Saved data entries:
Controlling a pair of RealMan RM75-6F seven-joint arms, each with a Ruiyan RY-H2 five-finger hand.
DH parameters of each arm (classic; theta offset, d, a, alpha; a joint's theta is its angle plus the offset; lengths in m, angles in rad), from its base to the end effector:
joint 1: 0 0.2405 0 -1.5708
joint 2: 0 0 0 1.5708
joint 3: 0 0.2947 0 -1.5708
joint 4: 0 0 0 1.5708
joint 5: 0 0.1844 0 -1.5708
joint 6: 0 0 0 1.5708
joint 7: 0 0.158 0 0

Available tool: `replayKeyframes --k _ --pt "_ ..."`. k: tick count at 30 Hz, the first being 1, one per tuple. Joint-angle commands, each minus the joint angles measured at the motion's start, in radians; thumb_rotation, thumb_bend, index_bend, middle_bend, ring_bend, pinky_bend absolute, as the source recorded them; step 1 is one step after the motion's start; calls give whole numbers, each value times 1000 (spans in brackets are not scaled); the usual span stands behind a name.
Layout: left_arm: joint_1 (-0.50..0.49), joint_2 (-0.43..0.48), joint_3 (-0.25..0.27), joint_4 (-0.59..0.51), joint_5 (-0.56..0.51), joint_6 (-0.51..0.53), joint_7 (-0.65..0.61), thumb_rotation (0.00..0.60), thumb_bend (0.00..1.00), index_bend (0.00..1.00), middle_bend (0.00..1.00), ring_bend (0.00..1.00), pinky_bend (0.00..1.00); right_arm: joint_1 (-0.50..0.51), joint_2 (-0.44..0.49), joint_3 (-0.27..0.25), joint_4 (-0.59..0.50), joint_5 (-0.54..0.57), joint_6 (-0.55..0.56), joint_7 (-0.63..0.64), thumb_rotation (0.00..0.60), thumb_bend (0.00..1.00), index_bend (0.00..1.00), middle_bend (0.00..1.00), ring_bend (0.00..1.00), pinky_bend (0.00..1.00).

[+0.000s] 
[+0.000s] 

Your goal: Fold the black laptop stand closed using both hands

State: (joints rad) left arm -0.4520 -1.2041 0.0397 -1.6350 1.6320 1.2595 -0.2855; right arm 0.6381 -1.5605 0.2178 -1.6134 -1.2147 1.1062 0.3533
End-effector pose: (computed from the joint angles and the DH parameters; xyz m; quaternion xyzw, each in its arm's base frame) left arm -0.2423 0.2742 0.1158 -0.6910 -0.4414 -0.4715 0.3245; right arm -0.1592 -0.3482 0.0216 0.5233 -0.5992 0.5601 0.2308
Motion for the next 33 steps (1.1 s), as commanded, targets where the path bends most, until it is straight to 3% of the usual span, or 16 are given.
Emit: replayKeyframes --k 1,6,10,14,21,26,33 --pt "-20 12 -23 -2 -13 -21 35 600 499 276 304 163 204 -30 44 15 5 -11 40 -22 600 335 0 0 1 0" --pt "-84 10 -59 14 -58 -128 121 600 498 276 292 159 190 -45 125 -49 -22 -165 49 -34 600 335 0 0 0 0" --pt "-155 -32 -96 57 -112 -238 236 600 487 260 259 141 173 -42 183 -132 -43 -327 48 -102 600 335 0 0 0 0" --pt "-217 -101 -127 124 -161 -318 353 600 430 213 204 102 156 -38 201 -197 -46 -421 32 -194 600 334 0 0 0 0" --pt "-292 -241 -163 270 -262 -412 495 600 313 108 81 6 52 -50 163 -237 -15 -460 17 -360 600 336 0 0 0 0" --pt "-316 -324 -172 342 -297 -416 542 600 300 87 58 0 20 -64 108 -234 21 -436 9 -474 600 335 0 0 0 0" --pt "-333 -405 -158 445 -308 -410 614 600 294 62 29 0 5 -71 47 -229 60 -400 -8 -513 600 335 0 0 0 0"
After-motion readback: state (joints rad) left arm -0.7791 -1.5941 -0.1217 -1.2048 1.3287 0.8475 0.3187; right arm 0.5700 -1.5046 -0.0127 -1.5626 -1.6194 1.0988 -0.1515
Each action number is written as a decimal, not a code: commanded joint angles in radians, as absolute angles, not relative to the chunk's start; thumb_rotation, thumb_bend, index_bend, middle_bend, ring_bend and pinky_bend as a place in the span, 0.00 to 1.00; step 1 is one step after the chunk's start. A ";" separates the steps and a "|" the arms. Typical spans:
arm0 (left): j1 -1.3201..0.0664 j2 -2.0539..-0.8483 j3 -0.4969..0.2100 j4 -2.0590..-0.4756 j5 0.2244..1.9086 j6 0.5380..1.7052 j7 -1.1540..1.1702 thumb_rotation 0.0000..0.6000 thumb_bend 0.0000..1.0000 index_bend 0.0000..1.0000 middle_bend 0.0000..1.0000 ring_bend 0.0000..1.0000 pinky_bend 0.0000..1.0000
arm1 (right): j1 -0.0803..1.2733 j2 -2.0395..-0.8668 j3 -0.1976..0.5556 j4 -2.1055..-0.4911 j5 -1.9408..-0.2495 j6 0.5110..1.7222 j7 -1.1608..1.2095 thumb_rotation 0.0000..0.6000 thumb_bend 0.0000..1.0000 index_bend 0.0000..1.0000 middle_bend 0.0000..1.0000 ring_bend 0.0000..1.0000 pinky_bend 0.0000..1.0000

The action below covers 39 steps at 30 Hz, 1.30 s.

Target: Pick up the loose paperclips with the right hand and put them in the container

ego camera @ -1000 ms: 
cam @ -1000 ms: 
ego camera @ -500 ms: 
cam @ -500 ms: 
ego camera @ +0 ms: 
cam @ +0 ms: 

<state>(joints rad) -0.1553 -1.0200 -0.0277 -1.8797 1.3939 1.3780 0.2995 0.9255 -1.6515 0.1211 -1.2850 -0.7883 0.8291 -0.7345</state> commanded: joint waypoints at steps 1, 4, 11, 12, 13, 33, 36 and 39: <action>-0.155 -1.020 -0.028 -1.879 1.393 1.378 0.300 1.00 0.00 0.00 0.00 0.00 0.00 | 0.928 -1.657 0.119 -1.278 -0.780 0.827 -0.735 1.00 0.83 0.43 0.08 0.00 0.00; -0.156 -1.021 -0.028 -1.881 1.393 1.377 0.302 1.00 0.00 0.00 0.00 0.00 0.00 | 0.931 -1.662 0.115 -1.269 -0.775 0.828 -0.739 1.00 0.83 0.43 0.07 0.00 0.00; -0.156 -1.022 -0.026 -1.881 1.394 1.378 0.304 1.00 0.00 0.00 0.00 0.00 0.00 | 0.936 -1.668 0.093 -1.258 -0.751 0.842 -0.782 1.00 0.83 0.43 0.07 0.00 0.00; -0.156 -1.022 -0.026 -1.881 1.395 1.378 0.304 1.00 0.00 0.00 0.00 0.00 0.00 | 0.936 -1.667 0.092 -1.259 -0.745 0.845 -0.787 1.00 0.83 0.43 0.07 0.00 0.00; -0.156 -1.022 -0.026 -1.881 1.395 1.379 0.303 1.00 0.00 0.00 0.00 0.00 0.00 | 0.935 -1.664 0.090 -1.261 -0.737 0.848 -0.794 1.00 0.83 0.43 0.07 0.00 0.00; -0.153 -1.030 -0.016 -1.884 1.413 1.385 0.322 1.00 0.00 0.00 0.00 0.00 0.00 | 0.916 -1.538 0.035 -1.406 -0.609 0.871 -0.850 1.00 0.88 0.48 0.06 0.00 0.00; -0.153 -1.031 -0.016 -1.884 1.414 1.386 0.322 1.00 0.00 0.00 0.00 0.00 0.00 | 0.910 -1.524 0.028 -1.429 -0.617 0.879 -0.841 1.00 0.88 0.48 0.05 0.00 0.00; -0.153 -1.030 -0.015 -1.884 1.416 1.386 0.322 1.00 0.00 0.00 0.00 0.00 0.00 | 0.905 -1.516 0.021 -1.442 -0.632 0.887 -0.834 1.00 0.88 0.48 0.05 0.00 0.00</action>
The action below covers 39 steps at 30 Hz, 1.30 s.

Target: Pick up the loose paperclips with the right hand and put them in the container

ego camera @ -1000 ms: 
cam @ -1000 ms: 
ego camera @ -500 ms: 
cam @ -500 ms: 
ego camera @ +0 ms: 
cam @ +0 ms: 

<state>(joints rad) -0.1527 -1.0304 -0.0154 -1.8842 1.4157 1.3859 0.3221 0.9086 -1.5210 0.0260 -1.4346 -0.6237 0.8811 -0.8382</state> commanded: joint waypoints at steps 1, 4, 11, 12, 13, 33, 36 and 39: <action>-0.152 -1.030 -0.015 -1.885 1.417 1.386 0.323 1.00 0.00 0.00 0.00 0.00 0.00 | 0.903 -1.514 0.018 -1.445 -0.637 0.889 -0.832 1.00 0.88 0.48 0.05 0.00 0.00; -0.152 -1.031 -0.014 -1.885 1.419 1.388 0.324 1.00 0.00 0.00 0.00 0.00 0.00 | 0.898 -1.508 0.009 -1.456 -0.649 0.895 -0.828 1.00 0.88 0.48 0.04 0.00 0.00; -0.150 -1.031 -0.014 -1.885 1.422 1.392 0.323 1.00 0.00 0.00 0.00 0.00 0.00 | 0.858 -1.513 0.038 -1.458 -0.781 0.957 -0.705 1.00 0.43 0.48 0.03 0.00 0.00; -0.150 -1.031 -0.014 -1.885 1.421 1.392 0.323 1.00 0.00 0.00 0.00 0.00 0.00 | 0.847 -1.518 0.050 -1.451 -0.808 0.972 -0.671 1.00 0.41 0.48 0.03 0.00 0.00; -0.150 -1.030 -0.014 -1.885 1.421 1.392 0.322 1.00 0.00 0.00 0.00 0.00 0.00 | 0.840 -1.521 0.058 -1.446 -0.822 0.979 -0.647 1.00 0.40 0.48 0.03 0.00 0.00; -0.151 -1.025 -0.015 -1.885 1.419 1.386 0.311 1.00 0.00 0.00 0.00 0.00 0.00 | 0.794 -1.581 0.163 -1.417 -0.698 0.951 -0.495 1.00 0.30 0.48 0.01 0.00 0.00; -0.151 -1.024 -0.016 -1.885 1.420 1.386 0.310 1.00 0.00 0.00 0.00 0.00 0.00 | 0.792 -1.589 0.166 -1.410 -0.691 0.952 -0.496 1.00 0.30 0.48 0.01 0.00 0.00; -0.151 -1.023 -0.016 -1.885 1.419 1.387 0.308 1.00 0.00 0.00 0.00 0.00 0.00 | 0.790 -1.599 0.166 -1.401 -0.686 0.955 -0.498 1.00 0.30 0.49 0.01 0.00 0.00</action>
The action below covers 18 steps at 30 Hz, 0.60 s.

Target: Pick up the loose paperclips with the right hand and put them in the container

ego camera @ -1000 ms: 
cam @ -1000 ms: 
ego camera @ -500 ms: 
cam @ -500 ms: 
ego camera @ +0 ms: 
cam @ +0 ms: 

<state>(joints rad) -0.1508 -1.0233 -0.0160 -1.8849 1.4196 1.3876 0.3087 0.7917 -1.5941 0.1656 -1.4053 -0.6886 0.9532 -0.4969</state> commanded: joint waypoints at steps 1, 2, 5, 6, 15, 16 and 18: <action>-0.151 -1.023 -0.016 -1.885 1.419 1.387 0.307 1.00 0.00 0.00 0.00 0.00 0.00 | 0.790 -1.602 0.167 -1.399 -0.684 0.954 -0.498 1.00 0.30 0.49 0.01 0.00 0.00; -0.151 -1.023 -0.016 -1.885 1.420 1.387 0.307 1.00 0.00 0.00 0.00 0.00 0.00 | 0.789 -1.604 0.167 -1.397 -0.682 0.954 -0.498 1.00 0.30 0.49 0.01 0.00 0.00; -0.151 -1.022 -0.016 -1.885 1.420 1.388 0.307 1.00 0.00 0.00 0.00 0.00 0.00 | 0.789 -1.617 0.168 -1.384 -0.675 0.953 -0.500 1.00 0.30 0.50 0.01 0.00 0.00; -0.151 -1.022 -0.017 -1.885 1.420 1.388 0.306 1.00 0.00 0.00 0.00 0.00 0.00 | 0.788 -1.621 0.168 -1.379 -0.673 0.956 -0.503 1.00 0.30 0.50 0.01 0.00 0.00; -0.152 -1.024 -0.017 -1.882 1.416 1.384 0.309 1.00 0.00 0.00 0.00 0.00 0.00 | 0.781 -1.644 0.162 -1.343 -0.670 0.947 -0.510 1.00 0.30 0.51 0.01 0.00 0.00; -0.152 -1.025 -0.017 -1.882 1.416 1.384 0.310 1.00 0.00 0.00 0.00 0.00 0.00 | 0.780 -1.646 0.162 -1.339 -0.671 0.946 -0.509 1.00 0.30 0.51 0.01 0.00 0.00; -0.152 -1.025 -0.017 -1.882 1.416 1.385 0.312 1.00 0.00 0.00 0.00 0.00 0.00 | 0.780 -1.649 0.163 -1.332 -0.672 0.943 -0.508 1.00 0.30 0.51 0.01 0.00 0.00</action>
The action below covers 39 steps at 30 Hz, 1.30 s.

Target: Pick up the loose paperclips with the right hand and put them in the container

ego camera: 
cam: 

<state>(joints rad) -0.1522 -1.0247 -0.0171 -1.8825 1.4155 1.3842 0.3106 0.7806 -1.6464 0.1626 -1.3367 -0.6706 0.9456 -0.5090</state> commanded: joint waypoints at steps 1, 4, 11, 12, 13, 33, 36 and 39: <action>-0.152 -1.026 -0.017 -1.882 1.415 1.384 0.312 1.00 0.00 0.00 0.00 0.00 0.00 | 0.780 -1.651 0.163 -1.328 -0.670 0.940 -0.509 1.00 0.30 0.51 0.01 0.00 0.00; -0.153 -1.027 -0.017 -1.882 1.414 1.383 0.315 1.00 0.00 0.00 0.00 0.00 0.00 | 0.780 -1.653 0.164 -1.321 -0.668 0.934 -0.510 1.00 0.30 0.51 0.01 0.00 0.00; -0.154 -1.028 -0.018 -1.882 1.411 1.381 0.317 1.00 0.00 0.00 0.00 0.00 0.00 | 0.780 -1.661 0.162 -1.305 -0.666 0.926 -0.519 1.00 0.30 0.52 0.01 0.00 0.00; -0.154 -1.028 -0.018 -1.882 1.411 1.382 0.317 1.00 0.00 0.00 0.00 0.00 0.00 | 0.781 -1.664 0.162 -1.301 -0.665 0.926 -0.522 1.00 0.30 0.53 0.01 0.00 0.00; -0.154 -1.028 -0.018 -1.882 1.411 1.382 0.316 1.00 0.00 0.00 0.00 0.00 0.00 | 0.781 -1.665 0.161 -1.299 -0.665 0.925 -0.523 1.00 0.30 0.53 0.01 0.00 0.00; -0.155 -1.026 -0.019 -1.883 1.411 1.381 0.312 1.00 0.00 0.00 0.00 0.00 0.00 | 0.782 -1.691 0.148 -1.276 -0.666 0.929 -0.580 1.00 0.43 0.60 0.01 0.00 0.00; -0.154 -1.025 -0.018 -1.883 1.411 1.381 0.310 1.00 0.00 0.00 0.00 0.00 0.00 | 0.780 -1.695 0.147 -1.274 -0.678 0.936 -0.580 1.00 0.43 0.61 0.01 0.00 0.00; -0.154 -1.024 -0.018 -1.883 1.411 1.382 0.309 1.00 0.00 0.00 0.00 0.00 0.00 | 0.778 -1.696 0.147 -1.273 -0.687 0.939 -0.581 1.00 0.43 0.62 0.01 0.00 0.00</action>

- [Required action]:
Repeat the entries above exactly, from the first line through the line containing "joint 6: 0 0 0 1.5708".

- [Exercise response]:
Controlling a pair of RealMan RM75-6F seven-joint arms, each with a Ruiyan RY-H2 five-finger hand.
DH parameters of each arm (classic; theta offset, d, a, alpha; a joint's theta is its angle plus the offset; lengths in m, angles in rad), from its base to the end effector:
joint 1: 0 0.2405 0 -1.5708
joint 2: 0 0 0 1.5708
joint 3: 0 0.2947 0 -1.5708
joint 4: 0 0 0 1.5708
joint 5: 0 0.1844 0 -1.5708
joint 6: 0 0 0 1.5708

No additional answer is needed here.